God those golems were hard. I also died and reloaded four thousand times.

Confession: While I played BG1 and most of Tales of the Sword Coast, I never finished BG2. I don’t know if I ever had the will to tell him this directly, but I had stupidly been playing and using the autosave slot as my save file and when Shota began the game on my PC in college he wiped out 10 hours of progress or so and I never got that far again. I think I had just begun island hopping. I remember an insane asylum and then pirates.

TrueTallus
TrueTallus
16 years ago

You missed out! Shark people are after the pirates. Crazy shark people with the best monk equipment in the game.

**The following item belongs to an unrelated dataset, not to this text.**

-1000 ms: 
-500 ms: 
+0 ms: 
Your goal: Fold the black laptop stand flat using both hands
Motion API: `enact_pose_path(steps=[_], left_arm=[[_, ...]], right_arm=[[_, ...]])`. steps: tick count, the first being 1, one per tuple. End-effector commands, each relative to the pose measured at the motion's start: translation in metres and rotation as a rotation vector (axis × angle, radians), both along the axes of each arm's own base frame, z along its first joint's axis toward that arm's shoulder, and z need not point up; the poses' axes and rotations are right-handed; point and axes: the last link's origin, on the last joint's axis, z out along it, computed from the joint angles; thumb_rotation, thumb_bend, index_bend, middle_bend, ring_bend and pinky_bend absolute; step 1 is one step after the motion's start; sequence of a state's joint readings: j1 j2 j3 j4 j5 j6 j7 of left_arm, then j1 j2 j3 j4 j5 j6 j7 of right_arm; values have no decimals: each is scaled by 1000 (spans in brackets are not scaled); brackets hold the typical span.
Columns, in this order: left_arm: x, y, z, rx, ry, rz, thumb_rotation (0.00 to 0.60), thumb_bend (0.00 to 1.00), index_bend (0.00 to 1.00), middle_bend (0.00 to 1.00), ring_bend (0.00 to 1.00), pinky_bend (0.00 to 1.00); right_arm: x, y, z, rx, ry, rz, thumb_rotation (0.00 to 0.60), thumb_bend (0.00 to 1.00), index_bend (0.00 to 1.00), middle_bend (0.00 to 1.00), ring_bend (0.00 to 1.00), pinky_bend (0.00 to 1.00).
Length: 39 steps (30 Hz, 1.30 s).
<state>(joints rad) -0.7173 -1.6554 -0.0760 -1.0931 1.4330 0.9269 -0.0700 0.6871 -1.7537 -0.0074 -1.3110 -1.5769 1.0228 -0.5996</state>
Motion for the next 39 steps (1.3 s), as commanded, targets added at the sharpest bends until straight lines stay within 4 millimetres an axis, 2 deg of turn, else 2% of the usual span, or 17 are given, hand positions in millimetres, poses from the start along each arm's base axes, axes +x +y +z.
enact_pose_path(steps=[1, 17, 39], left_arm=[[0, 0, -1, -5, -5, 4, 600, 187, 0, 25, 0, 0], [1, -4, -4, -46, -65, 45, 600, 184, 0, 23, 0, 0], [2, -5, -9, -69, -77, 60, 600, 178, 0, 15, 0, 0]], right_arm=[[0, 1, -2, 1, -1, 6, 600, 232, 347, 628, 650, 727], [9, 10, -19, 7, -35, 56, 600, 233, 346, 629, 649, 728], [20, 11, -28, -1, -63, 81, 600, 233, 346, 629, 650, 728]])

It sure was sad playing as a monk, I think that was the only good equipment that wasn’t a fruity ring or gaudy necklace. I always pictured Keldorn and Jaheria sniggering behind my back as they snatched up all the badass equipment and left me to color coordinate my trinkets of metro sexual protection. At least the most powerful spawn of the murder god always looked fresh and fabulous.

Shota
Shota
16 years ago

Stef, I did not say the game was better then New York. That would be like saying –insert noun/verb– is better then New York. And that’s lying. And lying is not nice. I said I liked it for the same reasons.

Jay, I hate you for your revelation. Now make it up to me with buying an x box and playing countless hours of Culdcept with me. Also, the Golems were chumps compared to the Litch in the sewers, with the beggar guy outside of the tomb. That fucker killed me more times then you’ve had outbreaks of herpes.

TT, I am not including Throne of Bhaal in my BGE. For two reasons. One, it is entirely self contained and unrelated to BG2 overall narrative. Two, I have only played the expansion three times all the way through and do not feel qualified to talk about it in the same way that I can about BG2, which I have played all the way through 6 times and partially about a dozen. Also, you know your post made me realize I’ve never played as a Monk. #7 here I come.